Source data Block Start

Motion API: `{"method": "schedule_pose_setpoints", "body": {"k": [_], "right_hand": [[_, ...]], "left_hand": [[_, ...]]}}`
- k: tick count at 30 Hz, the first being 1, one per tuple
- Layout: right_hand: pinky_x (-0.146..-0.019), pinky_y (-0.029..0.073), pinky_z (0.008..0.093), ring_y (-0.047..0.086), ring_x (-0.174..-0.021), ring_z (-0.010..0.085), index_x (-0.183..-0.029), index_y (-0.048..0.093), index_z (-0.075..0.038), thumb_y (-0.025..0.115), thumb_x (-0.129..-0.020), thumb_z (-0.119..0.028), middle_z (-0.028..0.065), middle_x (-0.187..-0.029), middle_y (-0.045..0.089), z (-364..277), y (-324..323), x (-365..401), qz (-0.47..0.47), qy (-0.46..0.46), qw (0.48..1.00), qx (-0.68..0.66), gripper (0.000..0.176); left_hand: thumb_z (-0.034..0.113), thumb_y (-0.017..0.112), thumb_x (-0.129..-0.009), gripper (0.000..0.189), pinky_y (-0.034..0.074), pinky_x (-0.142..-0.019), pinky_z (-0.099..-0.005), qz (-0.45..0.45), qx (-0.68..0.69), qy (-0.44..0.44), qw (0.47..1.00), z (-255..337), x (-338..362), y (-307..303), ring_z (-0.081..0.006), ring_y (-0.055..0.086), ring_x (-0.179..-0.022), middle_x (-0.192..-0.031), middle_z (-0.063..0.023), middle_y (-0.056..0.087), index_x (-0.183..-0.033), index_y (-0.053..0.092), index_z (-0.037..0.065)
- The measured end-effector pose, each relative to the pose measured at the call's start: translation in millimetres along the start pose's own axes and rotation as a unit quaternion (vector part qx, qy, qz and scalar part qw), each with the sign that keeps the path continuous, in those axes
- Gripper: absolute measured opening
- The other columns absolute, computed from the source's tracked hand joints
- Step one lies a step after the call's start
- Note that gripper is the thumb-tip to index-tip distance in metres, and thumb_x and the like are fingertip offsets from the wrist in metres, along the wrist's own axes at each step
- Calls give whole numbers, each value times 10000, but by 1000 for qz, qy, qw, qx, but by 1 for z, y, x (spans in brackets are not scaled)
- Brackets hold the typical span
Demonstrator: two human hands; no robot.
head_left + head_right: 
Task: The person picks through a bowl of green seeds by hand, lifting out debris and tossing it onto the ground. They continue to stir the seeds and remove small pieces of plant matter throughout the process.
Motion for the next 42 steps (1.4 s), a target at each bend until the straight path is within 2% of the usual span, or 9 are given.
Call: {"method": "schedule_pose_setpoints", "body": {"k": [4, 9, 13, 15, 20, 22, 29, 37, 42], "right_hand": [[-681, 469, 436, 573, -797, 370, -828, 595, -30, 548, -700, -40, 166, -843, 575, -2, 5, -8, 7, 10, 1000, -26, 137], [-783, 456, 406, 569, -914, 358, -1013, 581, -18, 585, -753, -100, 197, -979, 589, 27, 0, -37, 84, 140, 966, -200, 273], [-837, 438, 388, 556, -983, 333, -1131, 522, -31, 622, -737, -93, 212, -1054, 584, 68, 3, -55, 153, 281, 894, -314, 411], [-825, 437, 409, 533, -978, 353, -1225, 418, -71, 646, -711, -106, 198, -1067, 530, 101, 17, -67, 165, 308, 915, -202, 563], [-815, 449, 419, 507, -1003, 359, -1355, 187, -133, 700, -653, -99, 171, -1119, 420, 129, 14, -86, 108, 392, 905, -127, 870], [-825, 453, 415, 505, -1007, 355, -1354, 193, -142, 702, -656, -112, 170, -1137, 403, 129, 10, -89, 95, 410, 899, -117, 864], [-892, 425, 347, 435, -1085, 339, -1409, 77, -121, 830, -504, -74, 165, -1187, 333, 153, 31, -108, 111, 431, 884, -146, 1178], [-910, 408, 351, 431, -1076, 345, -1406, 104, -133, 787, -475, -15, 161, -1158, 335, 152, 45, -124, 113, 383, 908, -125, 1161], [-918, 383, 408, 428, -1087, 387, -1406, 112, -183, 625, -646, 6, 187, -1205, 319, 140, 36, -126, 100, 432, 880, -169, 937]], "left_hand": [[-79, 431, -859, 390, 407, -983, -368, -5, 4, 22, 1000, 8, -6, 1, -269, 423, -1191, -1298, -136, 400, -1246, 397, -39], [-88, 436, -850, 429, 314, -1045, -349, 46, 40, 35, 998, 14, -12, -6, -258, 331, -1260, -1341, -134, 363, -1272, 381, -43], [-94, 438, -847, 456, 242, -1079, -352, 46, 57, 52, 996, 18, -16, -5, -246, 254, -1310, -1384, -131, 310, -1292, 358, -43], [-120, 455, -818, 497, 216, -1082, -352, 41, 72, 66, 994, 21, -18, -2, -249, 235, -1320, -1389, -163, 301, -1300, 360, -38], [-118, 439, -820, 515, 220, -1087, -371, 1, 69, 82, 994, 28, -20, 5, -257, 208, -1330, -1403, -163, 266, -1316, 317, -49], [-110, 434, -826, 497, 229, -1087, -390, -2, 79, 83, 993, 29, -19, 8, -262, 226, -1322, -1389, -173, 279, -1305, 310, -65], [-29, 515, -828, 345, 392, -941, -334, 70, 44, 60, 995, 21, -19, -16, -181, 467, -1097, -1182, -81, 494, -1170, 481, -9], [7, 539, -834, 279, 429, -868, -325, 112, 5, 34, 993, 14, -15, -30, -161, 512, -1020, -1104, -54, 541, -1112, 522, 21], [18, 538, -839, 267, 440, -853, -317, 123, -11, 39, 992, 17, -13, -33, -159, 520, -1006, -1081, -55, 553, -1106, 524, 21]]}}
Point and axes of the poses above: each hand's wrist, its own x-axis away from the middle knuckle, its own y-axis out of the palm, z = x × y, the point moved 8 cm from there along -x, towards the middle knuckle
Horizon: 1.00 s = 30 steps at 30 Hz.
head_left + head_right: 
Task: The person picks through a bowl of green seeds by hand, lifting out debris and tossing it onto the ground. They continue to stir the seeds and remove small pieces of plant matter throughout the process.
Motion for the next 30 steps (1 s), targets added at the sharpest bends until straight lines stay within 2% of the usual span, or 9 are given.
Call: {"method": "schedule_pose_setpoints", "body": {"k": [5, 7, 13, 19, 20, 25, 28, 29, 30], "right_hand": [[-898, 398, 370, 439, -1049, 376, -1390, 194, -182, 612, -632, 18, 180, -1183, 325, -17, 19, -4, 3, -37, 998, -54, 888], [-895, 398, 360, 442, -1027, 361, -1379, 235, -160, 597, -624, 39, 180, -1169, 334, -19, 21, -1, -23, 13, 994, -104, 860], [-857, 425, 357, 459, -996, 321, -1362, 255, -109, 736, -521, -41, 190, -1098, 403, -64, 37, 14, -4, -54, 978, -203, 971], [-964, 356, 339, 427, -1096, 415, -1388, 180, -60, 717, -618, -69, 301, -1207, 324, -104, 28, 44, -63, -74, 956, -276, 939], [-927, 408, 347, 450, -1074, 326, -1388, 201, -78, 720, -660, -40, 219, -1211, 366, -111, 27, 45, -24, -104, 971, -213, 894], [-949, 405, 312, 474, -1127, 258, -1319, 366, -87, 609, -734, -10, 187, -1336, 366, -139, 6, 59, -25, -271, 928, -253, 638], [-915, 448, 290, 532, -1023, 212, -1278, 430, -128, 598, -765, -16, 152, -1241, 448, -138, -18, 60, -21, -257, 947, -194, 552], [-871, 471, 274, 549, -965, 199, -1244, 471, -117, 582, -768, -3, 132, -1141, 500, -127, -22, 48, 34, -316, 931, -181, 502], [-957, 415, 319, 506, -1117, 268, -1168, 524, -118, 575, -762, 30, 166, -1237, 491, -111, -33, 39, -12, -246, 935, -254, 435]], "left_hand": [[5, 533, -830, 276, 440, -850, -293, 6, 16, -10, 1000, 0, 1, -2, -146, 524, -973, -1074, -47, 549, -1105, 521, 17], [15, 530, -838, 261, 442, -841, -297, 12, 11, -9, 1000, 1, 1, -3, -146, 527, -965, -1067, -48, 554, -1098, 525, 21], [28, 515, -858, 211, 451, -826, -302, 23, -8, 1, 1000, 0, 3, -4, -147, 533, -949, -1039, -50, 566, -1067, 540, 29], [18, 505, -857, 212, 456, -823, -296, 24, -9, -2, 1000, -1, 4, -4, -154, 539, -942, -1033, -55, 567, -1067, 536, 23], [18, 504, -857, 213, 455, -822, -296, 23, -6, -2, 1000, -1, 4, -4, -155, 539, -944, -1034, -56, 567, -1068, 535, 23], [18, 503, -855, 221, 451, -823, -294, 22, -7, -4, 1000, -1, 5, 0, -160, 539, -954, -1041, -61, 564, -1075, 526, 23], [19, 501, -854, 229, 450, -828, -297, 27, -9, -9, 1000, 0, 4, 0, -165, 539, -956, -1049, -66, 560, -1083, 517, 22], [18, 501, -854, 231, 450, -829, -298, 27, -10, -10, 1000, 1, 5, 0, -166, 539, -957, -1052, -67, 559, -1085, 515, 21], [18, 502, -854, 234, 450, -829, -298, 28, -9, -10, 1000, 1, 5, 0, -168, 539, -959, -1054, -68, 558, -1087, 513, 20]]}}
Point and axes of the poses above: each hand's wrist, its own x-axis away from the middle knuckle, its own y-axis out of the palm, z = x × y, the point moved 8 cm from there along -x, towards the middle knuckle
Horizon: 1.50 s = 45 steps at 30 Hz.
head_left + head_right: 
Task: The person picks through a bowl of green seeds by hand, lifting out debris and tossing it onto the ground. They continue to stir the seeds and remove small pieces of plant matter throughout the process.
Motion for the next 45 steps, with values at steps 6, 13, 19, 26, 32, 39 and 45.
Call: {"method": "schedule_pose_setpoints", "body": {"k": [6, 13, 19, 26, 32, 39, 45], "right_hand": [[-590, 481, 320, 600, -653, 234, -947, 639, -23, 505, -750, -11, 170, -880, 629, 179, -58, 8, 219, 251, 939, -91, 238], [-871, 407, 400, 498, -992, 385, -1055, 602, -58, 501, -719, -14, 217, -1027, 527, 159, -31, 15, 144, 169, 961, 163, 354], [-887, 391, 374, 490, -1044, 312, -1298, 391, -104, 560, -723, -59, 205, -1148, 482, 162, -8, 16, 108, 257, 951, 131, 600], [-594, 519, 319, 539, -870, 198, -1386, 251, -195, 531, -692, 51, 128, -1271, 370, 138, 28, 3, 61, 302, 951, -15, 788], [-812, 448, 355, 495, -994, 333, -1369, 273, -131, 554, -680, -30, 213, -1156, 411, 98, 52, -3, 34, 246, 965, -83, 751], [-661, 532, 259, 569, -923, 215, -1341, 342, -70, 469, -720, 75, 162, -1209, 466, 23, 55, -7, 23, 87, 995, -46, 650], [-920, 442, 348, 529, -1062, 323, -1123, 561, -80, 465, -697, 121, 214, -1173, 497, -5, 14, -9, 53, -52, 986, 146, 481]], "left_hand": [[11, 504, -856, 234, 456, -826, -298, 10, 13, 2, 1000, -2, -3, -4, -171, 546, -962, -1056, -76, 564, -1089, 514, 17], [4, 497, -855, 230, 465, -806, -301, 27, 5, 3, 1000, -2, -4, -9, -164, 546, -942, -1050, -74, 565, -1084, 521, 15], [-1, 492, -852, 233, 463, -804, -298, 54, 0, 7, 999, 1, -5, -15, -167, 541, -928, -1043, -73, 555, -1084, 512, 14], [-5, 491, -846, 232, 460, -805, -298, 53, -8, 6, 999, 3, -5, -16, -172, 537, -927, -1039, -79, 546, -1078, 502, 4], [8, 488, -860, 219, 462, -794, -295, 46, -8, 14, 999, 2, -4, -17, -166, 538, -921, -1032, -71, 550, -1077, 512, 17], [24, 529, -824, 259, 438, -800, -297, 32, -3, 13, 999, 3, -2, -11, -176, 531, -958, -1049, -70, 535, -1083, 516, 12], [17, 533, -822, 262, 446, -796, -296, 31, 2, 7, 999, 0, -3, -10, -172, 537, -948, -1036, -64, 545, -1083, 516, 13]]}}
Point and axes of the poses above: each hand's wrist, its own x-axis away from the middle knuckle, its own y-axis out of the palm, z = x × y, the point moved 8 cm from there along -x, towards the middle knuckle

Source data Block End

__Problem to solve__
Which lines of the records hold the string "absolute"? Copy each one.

__Task answer__
- Gripper: absolute measured opening
- The other columns absolute, computed from the source's tracked hand joints

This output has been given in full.